It looks set to be a positive end to the week for Australian energy producers including BHP Group Ltd (ASX: BHP), Oil Search Limited (ASX: OSH), Santos Ltd (ASX: STO), and Woodside Petroleum Limited (ASX: WPL).
Overnight the price of crude oil rocketed higher after President Trump suggested that Saudi Arabia and Russia will soon end their price war and cut production.
According to Bloomberg, the WTI crude oil price is up 24.5% to US$25.32 a barrel and the Brent crude oil price is up 21% to US$29.94 a barrel.
This was the biggest one-day gain by WTI crude oil since records began.
What did Trump say?
In an interview with CNBC on Thursday, President Donald Trump told the media outlet that he expects Russian President Vladimir Putin and Saudi Crown Prince Mohammed bin Salman to cut oil production by 10 million to 15 million barrels.
Though, it is unclear over what timeframe President Trump is talking. 10 million to 15 million barrels of oil is a significant number if it relates to daily production, but less so if it is annual production.
For example, on Wednesday Saudi Arabia’s crude supply rose to a record of more than 12 million barrels per day. This was despite a plunge in demand triggered by the coronavirus outbreak.
Whatever the production cut ends up being, analysts at RBC believe it will come at a cost to the United States.

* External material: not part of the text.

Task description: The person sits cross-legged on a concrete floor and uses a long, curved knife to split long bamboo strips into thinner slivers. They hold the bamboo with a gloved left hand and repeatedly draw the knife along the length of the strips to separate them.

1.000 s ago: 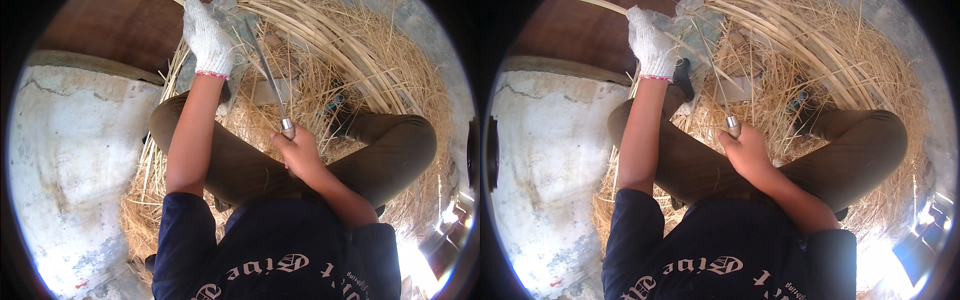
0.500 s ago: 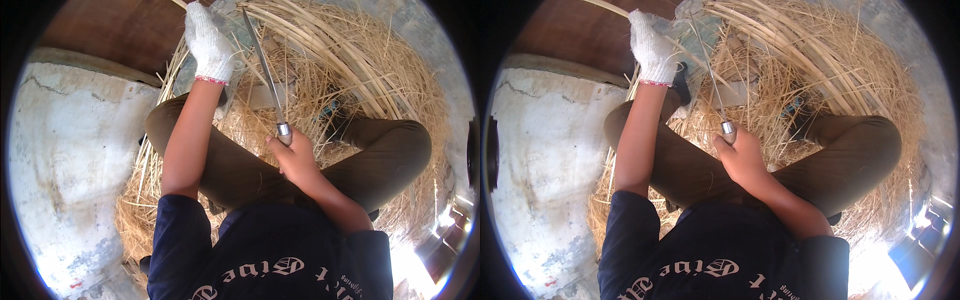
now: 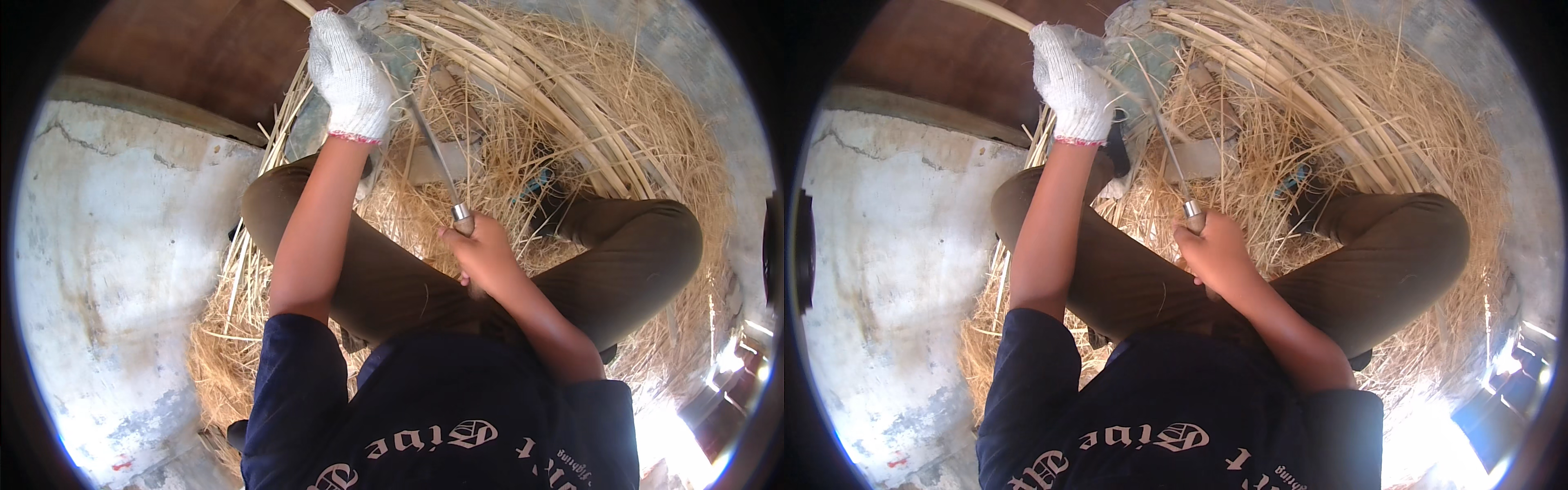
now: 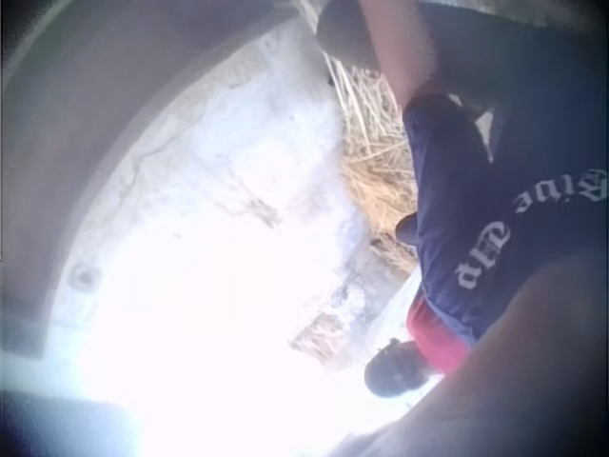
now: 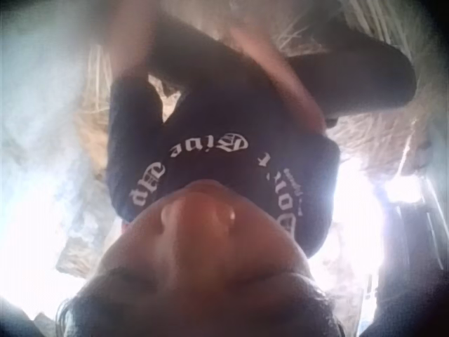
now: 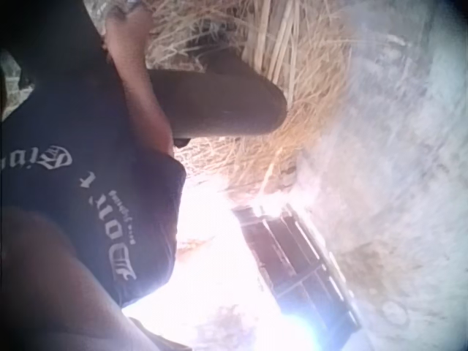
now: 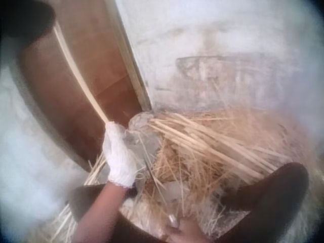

RBC’s commodity strategist Helima Croft told CNBC: “What we know is the Saudis were looking at this through the lens of the financial crisis and believe they needed a response commensurate to 08/09. The question is can Trump put together the package that gets them to do that? We know there’s an emergency OPEC meeting. They will be looking for signs that U.S. production will be curtailed. They will be watching what happens with the Texas Railroad Commission and with Canada.”
Eurasia Group analyst Ayham Kamel agrees. Kamel suggested that the most likely outcome would be a “large OPEC+ supply cut that is complimented by a U.S. cut.”